A federal judge in Houston has ordered the Texas prison system to provide safe drinking water to inmates at the Pack Unit in Navasota, saying the unit's arsenic-laden well water "violates contemporary standards of decency."TDCJ before now had refused to pay to extend a water line from the city of Navasota to the Pack unit, preferring to use well water they knew was contaminated because of the lower cost. So good for Judge Ellison. That kind of cynical cost-benefit analysis devaluing inmates' lives and health shouldn't be condoned.
U.S. District Judge Keith Ellison said the Wallace Pack Unit, a low security facility in Grimes County that holds elderly and sick inmates, has 15 days to replace its water supply.
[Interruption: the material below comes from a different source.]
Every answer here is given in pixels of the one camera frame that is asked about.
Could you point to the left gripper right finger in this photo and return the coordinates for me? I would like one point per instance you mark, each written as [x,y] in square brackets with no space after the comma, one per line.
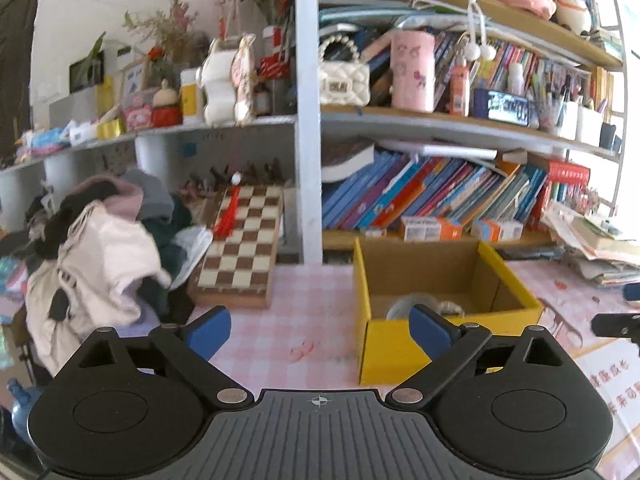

The emergency motion to replace the drinking water was filed by a group of inmates suing the state on the grounds that the lack of air conditioning during the hot summer months is a form of "cruel and unusual punishment."
The Pack Unit houses mostly elderly, ill and disabled inmates who may take medications that make them especially vulnerable to heat-related illness.
The Texas Department of Criminal Justice plans to appeal the ruling, according to a spokesman.
The next cost-benefit judgment: Does it make more financial sense to pay to extend a water line from the city to the prison, or is there sufficient capacity within TDCJ to move those inmates elsewhere and shutter it? And what can be done, one wonders, in 15 days? The judge's ruling stemmed from a subsidiary claim in ongoing litigation over excessive heat in the un-air conditioned unit in Grimes County, just west of Huntsville.
MORE: From the Courthouse News Service.
6 comments:
What could be done in 15 days is to switch to using trucks in any interim period. I would think if the local water is arsenic laden then to even keep using the existing in-flow plumbing would also be a violation as by now those pipes have to have picked up a fair amount of contamination.
The Jester IV psych unit in Richmond has a roof that leaks like a sieve. Every time it rains, the water comes in, even through the light fixtures. I've heard that part of the roof is near collapse. Oh, guess what unit they're planning to move offenders from nearby units into in case of a hurricane? Yep, Jester IV. When that roof collapses, just remember you heard it here first. TDC says it's no biggie. Now shut up and eat your VitaPro!
One cannot help but be appalled by our government when it wants to appeal an order directing it to provide clean drinking water to citizens in its care.
Can you get any more heartless?
The govt. always appeals -- they don't pay for it and it gives them months to do nothing about it. Providing clean water would probably cost the taxpayers much less than the appeal.
City gov't, county gov't. or state -- they all appeal when they lose. The more corrupt, the more they appeal. They can always afford it and the longer it takes the better!
Everyone should start sending cases of water to the prisoners. Let the ones appealing the decision drink the well water.
My spouse spent about 15 months at Pack. He uses a CPAP machine (sleep apnea for those who do not know). All medical instructions say use distilled water for these machines, and clean them weekly with bleach solution.
He was denied both. The entire time he was there.
When he released, Pack being his last unit, I was horrified at the crust inside the CPAP water tank. I filmed all of that as we chiseled it out of there, and I've got samples and the tank itself stashed. I'm waiting for someone to win a suit against TDCJ for harm to their health.
We'll be 2nd in line to file.
You are already aware of the basis for your claim, time is probably running out right now if it has not already.